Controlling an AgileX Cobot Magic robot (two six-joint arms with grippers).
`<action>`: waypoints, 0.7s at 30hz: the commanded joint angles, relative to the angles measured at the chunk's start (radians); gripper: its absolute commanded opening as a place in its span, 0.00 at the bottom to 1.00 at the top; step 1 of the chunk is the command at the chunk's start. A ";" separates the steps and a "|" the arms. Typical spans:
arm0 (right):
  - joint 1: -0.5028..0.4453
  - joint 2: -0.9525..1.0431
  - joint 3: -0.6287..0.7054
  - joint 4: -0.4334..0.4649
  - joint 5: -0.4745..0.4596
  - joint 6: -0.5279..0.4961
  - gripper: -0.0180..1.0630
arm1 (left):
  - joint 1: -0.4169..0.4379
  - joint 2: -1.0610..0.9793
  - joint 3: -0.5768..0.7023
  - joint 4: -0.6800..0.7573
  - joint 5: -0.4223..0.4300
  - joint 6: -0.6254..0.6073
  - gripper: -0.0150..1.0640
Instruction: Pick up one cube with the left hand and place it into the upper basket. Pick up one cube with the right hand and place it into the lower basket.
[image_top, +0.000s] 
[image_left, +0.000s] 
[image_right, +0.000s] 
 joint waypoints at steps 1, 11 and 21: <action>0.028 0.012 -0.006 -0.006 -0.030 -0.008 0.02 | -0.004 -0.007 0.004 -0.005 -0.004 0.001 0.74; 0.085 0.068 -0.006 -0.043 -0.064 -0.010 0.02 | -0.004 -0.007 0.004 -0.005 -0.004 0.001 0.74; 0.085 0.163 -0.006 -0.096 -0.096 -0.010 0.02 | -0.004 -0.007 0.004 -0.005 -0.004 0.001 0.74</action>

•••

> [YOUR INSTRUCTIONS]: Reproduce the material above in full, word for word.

> [RESULT OF THE EXERCISE]:
Controlling an AgileX Cobot Magic robot (two six-joint arms with grippers).
`<action>`: waypoints, 0.7s at 30hz: the commanded joint angles, relative to the angles measured at the chunk's start (radians); gripper: its absolute commanded opening as a place in its span, 0.00 at the bottom to 1.00 at the top; step 1 of the chunk is the command at the chunk's start. A ";" separates the steps and a "|" the arms. Typical spans:
arm0 (right):
  - joint 1: -0.5028..0.4453
  - joint 2: -0.9525..1.0431
  - joint 3: -0.6287..0.7054
  - joint 4: -0.4334..0.4649
  - joint 5: -0.4745..0.4596
  - joint 6: -0.5279..0.4961
  - gripper: -0.0180..1.0630
arm1 (left):
  - joint 1: -0.4169..0.4379
  - joint 2: -1.0610..0.9793
  - joint 3: -0.5768..0.7023
  - joint 4: -0.6800..0.7573
  - joint 5: -0.4223..0.4300
  - joint 6: -0.6254..0.6073
  - gripper: -0.0150..1.0640
Instruction: Pick up one cube with the left hand and place it into the upper basket. Pick up one cube with the right hand and place it into the lower basket.
[image_top, +0.000s] 
[image_left, +0.000s] 
[image_right, +0.000s] 
 joint waypoints at steps 1, 11 and 21: <action>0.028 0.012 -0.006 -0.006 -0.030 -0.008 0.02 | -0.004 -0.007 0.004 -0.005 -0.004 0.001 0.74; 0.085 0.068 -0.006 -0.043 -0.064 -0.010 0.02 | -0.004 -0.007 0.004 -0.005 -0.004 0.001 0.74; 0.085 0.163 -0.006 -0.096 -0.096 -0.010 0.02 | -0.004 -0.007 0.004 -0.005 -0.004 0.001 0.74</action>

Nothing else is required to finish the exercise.